WHAT TO PRODUCE
The answer must consist of every line below containing "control".

DATA RECORDS

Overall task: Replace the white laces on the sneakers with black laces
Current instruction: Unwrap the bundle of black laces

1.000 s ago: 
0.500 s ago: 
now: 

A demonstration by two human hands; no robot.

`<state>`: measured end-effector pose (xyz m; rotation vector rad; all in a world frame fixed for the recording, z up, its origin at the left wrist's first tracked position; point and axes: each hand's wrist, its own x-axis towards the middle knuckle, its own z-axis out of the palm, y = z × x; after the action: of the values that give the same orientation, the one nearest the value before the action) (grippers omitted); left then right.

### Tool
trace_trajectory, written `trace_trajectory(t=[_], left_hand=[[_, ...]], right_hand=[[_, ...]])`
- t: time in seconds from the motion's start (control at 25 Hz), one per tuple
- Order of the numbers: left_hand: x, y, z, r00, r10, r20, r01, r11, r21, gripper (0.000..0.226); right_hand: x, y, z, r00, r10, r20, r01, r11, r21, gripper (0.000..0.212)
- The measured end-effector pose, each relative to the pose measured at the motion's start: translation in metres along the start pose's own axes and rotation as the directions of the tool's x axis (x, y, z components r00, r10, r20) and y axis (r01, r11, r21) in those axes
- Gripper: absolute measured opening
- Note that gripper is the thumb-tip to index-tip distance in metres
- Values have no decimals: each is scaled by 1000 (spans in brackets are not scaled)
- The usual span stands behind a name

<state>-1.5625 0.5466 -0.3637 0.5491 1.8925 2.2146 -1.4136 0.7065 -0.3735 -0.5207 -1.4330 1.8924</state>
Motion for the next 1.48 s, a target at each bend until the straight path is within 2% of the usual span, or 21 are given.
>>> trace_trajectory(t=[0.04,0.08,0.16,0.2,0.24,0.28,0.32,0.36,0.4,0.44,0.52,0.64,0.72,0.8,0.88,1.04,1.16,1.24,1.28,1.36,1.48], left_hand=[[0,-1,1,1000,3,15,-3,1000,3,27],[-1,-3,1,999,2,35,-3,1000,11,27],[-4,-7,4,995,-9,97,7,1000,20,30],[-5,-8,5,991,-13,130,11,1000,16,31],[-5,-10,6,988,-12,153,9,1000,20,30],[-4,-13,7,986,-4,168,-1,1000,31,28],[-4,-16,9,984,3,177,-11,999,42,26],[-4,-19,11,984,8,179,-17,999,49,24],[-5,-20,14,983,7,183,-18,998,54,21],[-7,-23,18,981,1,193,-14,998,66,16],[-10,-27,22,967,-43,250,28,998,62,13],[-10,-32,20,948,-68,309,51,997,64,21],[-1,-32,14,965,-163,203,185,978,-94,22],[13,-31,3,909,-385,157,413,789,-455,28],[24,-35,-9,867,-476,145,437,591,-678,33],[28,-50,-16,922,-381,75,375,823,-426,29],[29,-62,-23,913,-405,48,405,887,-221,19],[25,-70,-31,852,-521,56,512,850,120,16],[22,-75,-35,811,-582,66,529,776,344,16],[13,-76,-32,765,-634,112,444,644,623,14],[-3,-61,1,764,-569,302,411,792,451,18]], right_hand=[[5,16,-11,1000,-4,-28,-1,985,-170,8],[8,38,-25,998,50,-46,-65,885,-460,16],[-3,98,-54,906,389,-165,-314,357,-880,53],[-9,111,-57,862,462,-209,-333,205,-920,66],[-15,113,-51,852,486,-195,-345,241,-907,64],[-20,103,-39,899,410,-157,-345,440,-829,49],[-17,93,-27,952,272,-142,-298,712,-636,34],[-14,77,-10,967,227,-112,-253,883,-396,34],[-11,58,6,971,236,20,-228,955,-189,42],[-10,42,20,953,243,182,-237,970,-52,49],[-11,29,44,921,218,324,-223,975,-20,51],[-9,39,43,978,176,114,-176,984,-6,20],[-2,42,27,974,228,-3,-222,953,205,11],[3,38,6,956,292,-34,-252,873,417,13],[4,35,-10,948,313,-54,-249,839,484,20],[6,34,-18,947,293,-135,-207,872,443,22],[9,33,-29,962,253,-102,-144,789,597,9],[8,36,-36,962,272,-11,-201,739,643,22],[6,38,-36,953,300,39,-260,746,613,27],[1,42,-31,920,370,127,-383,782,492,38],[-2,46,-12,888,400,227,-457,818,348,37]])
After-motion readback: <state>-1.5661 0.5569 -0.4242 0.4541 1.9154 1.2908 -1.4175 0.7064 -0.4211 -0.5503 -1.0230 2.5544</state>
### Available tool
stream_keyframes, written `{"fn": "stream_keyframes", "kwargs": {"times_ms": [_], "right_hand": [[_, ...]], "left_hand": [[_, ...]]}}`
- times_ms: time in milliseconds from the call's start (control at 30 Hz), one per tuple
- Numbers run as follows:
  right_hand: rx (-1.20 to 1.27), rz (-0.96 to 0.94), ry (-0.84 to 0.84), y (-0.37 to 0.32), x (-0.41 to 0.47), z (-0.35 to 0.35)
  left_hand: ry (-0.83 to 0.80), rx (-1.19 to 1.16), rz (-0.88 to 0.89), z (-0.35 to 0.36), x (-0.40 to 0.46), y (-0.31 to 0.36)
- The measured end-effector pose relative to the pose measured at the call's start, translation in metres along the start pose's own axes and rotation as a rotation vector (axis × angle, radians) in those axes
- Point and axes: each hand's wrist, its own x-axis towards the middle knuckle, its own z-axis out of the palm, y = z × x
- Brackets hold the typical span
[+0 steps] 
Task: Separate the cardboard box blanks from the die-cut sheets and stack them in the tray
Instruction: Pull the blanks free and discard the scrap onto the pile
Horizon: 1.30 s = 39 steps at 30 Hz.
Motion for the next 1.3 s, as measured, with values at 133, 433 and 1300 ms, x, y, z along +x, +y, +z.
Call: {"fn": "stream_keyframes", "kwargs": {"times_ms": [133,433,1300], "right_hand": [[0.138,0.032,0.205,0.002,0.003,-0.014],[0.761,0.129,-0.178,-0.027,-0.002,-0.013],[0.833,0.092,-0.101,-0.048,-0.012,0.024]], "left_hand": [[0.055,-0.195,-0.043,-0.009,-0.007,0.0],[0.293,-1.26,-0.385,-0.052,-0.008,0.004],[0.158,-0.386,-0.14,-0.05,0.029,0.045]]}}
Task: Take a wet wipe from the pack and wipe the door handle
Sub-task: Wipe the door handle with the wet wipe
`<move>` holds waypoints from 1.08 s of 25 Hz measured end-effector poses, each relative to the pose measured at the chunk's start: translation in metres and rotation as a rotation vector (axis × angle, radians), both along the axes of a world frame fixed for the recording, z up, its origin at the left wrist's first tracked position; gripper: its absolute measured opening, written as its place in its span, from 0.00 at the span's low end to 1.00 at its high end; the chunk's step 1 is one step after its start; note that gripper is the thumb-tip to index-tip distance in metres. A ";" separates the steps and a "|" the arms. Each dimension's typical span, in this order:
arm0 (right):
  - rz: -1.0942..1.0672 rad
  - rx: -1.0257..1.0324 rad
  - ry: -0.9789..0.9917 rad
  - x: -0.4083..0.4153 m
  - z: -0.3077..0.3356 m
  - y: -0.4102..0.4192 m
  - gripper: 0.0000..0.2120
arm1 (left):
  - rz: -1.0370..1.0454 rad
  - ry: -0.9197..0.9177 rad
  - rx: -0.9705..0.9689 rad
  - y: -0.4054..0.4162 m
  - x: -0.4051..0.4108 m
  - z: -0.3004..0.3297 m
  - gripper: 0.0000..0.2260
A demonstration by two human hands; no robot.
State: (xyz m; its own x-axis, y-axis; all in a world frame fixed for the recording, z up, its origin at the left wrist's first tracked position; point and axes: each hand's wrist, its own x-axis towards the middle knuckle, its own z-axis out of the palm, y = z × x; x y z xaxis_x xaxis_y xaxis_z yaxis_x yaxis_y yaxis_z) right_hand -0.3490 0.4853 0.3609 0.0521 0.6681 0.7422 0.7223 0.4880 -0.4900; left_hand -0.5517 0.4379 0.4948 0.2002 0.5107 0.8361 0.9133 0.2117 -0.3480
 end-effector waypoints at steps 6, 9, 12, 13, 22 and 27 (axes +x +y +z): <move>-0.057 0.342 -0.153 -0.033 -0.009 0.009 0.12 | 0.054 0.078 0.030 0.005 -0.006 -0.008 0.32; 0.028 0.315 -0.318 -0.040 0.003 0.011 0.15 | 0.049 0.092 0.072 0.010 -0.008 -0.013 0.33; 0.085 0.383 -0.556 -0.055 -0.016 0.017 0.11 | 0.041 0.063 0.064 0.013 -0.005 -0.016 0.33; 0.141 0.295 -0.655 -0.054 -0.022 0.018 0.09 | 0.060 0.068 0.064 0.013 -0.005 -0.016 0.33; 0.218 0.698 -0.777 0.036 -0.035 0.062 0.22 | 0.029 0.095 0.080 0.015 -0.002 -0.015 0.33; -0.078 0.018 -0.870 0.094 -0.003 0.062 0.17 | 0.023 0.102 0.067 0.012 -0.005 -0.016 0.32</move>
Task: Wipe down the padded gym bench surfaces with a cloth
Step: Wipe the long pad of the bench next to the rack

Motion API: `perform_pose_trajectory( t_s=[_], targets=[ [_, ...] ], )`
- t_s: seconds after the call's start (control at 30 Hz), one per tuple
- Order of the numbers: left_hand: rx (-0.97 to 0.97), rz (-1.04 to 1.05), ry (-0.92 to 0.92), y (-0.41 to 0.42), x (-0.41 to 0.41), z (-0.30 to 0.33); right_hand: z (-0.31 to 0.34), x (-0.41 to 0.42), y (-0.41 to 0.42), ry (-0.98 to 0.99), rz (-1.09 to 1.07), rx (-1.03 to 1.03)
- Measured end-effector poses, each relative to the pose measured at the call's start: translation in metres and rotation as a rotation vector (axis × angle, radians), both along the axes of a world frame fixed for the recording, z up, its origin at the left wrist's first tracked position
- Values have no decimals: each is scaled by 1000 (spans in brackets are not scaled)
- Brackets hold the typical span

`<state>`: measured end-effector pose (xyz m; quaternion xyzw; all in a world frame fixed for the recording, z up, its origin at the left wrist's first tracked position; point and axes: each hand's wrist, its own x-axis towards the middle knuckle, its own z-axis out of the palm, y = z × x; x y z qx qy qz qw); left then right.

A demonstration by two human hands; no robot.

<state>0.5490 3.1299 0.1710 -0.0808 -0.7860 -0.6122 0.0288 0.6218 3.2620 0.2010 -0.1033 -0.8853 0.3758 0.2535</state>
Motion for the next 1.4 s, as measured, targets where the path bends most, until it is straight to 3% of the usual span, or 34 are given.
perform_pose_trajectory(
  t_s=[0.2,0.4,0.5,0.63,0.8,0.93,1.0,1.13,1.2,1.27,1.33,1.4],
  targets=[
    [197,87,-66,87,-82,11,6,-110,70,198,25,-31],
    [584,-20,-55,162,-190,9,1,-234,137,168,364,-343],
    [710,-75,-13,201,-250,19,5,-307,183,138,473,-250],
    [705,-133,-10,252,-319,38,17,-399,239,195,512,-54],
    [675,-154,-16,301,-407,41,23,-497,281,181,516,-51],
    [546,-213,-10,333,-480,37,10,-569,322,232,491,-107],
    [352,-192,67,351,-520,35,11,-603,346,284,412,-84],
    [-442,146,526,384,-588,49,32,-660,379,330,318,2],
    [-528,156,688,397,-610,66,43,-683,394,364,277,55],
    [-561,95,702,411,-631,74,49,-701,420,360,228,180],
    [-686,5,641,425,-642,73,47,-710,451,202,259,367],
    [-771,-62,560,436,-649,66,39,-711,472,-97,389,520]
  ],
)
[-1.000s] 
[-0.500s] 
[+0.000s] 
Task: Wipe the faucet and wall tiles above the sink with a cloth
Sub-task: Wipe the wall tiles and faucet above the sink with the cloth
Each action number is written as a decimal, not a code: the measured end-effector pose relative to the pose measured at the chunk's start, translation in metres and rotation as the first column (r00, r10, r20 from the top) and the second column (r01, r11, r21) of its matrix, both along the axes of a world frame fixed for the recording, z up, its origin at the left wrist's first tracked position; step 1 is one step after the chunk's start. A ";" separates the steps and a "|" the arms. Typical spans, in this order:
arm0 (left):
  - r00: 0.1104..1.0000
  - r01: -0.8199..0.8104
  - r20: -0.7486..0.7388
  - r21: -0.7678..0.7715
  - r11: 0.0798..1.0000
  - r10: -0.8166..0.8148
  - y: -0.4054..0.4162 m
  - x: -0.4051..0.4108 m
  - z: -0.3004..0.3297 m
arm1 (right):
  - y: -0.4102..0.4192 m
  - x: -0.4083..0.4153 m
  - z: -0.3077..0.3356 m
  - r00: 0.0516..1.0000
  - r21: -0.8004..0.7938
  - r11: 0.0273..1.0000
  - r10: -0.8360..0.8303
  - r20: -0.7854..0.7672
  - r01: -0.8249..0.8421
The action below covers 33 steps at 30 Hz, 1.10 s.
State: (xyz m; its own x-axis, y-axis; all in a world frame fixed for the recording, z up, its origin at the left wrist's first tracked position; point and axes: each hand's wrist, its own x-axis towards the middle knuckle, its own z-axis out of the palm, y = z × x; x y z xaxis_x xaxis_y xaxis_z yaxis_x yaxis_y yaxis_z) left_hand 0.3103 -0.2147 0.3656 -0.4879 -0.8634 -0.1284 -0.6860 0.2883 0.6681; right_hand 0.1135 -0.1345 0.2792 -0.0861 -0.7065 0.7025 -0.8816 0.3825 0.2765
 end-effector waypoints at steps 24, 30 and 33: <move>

SOLUTION FOR THIS TASK
- t: time in seconds from the motion's start (control at 25 Hz), one per tuple
- times_ms: time in milliseconds from the call's start (control at 30 Hz), one per tuple
- t_s: seconds after the call's start (control at 30 Hz), one per tuple

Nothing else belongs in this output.